Sentiment paradoxal à la vision de ce film. Captivant, éprouvant, assommant. Une vraie force dramatique. Une vraie lourdeur expressive.
Darren Aronofsky a fait le grand écart entre The Wrestler (son précédent long-métrage) et Black Swan, passant du catch à la danse classique. Il propose ici un voyage au bout des névroses, l'héroïne sous pression confondant de plus en plus la réalité avec ses hallucinations et fantasmes, sombrant inexorablement dans un délire parano. Pour animer ce thriller psycho-horrifique à tendance fantastique, le réalisateur développe un scénario très intéressant autour de Nina. Grande petite fille surprotégée par une maman aigre, jalouse, étouffante. Danseuse appliquée, sage, fragile, à qui l'on demande de montrer un côté noir, sensuel et pulsionnel. Artiste et femme tiraillées entre Apollon et Dionysos, entre perfection ordonnée et folie créatrice. Autour d'elle, dans le ballet : un metteur en scène mi-Pygmalion, mi-Méphisto, et une concurrente qui représente tout ce que Nina n'est pas. Mais c'est surtout contre elle-même qu'elle va se battre, pour une libération qui rime avec autodestruction.

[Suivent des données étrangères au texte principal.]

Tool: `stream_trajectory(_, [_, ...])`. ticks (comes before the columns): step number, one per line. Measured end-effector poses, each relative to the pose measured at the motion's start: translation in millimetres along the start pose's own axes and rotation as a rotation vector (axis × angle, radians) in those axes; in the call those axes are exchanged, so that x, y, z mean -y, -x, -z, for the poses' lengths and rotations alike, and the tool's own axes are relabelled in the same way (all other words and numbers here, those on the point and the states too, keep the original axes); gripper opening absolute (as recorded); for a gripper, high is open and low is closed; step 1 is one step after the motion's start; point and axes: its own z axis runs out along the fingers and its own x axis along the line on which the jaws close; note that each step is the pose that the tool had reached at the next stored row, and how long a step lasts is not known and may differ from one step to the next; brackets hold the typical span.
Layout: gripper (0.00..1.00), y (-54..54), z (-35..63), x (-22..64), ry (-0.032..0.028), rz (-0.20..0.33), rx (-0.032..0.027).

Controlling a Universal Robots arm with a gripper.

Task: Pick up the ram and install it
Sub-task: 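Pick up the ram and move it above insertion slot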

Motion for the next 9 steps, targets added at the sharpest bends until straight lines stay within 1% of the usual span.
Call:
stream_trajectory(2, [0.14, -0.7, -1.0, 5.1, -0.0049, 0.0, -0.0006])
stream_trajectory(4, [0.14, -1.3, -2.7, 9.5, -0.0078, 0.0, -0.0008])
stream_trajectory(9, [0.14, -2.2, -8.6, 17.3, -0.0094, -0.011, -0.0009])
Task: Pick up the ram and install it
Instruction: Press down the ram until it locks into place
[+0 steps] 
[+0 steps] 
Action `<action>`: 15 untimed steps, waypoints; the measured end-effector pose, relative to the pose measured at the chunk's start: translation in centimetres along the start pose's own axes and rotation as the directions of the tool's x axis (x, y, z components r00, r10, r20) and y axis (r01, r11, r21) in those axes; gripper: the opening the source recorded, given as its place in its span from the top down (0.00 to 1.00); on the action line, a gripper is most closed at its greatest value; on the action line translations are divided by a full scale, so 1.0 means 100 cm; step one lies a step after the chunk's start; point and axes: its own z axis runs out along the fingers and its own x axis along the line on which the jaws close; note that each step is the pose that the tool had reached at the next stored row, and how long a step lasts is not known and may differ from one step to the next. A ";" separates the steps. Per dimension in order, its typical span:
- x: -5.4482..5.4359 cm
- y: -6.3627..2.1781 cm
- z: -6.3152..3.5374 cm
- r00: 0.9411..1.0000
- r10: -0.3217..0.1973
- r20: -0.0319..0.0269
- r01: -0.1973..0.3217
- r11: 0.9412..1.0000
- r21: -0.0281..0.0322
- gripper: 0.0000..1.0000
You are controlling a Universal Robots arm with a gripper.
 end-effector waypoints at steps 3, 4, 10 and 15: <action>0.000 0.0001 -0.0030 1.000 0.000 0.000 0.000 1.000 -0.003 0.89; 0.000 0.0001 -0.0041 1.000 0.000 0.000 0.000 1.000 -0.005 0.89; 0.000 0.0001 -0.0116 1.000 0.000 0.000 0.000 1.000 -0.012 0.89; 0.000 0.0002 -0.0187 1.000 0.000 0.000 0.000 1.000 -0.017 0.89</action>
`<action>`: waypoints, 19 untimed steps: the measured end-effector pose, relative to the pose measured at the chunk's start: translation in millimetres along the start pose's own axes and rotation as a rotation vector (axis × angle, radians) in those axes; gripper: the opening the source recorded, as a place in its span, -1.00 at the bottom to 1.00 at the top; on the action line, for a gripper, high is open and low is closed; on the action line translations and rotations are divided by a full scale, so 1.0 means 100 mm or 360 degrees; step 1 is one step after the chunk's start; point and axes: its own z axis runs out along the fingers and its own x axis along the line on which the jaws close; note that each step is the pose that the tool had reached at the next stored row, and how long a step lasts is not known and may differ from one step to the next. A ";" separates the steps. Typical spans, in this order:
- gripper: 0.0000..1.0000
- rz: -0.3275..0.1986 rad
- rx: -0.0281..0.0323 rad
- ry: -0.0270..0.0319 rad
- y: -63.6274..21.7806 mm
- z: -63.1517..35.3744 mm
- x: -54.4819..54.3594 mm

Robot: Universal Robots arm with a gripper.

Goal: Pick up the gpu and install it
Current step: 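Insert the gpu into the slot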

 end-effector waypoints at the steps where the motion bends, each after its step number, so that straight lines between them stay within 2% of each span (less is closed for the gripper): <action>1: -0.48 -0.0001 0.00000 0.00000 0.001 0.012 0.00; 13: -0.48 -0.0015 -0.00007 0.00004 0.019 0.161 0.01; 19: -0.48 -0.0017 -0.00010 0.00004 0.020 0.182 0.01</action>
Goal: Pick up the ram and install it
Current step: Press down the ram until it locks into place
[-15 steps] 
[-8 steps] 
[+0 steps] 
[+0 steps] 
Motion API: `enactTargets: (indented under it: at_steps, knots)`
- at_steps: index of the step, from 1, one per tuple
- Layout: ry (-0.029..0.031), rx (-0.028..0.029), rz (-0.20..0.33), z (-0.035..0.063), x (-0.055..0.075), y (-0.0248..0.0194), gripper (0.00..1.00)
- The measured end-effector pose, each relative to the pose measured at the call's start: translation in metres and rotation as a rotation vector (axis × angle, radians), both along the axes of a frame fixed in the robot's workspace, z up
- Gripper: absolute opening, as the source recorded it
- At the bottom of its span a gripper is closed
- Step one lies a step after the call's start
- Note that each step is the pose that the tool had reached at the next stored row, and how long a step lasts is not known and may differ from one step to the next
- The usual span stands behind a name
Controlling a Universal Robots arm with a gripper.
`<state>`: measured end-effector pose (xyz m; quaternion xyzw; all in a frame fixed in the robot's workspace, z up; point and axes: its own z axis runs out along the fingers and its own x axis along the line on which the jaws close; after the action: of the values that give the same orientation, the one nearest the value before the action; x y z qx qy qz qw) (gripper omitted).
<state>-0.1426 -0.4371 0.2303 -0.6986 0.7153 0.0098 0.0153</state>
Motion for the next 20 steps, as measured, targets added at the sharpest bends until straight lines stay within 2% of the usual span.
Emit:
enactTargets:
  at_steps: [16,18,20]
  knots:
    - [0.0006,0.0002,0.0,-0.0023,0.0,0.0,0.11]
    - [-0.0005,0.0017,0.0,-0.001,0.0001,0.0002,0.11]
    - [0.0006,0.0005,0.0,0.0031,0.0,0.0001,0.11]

Sur les deux premiers tiers du film, Aronofsky exploite parfaitement son scénario en distillant des éléments inquiétants. Mais plus il fait monter la tension, plus il perd en subtilité, passant de l'implicite à l'explicite, de l'évocation à la démonstration. Pourquoi ce besoin de tout mettre en image, notamment le dédoublement de personnalité et la métamorphose ? Les effets visuels sont de plus en plus tapageurs. Et on bascule à la fin dans le grand-guignolesque, voire le grotesque : les yeux rouges, les pieds palmés, les ailes noires... La caméra, vibrante au début, devient tourbillonnante et les décibels pleuvent. Louis Guichard, dans un article de Télérama par ailleurs élogieux, parle d'une "efficacité de bulldozer". C'est exactement ça. Sur une thématique similaire, Michael Powell et Emeric Pressburger avaient fait tout aussi noir, mais beaucoup plus beau et subtil : Les Chaussons rouges (1948).